▶ What to produce
Your response should consist solely of the lines from the one containing "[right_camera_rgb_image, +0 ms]" through the end of the data, copied exactly.

(Records from a data collection)
--

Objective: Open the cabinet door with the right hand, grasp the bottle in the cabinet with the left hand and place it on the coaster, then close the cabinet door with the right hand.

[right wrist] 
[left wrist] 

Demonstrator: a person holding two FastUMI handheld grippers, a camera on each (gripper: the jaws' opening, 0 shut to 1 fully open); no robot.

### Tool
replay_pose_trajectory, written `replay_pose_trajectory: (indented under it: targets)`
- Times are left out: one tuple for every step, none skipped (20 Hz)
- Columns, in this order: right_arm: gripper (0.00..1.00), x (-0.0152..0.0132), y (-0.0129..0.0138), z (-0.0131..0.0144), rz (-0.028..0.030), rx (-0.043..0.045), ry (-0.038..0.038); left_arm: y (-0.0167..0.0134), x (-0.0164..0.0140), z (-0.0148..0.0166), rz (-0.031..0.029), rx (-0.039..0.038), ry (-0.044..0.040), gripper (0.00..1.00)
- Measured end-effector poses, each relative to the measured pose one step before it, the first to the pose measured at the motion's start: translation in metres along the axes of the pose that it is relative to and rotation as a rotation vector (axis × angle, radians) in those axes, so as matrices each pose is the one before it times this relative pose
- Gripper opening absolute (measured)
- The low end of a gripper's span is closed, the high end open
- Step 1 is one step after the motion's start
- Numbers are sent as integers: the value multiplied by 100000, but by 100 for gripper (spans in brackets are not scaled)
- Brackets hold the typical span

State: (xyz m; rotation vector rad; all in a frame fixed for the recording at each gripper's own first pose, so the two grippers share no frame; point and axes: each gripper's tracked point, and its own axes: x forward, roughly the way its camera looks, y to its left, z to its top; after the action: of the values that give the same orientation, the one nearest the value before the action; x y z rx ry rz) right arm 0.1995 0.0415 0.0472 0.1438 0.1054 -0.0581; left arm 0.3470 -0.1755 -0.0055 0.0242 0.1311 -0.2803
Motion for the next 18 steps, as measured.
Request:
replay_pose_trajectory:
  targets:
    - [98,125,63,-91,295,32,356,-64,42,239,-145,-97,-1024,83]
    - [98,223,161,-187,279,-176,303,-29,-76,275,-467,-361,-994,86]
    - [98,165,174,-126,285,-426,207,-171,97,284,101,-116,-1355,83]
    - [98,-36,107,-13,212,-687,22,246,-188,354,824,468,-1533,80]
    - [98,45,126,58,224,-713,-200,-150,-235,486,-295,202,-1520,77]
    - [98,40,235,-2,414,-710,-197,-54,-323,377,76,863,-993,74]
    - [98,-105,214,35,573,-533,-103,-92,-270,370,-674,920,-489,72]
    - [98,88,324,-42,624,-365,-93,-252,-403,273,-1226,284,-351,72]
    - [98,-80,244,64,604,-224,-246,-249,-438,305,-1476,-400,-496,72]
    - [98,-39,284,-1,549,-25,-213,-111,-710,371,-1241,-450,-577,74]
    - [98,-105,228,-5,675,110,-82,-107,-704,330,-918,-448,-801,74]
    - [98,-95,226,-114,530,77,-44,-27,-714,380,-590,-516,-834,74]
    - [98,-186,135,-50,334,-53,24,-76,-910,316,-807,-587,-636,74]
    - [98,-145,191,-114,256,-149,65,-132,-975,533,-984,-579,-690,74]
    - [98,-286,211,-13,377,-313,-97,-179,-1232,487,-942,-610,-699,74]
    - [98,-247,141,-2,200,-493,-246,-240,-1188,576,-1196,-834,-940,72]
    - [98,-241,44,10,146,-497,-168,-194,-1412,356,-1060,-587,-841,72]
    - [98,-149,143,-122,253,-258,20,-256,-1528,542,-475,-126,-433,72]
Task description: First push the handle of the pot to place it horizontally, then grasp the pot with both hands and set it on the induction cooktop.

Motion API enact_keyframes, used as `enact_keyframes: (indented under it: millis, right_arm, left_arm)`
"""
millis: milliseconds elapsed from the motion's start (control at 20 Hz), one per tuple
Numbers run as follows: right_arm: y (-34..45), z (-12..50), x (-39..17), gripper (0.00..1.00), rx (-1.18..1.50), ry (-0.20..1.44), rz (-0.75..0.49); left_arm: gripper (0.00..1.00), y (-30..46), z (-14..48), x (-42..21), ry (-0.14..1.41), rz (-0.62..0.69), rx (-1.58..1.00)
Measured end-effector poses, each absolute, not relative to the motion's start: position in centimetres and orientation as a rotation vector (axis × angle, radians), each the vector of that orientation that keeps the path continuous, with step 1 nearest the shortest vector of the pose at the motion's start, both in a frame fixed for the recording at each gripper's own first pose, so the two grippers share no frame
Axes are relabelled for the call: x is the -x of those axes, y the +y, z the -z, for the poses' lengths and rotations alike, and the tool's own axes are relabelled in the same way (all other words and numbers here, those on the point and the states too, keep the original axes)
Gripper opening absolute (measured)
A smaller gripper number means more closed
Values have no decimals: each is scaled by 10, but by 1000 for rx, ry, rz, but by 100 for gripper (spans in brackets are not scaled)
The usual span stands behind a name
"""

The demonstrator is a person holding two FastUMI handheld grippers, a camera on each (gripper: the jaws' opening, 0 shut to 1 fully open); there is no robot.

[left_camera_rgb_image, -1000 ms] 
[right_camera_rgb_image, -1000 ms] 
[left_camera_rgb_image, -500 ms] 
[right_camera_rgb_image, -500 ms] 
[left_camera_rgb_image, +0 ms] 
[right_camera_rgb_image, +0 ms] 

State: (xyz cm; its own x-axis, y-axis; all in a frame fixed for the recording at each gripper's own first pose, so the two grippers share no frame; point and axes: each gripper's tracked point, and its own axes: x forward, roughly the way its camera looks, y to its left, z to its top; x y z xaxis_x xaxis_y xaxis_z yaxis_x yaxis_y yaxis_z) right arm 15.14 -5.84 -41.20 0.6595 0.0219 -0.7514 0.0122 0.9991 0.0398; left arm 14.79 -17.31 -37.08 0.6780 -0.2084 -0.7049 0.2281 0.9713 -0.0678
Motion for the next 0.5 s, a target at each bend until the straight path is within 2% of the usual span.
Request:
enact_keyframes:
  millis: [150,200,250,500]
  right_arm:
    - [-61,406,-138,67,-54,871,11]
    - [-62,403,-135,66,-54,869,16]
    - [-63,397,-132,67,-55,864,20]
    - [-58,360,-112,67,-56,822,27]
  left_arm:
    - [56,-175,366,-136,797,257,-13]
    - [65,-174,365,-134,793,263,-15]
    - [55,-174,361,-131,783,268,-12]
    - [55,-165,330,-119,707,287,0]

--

▶ Result
[right_camera_rgb_image, +0 ms] 

State: (xyz cm; its own x-axis, y-axis; all in a frame fixed for the recording at each gripper's own first pose, so the two grippers share no frame; point and axes: each gripper's tracked point, and its own axes: x forward, roughly the way its camera looks, y to its left, z to its top; x y z xaxis_x xaxis_y xaxis_z yaxis_x yaxis_y yaxis_z) right arm 15.14 -5.84 -41.20 0.6595 0.0219 -0.7514 0.0122 0.9991 0.0398; left arm 14.79 -17.31 -37.08 0.6780 -0.2084 -0.7049 0.2281 0.9713 -0.0678
Motion for the next 0.5 s, a target at each bend until the straight path is within 2% of the usual span.
Request:
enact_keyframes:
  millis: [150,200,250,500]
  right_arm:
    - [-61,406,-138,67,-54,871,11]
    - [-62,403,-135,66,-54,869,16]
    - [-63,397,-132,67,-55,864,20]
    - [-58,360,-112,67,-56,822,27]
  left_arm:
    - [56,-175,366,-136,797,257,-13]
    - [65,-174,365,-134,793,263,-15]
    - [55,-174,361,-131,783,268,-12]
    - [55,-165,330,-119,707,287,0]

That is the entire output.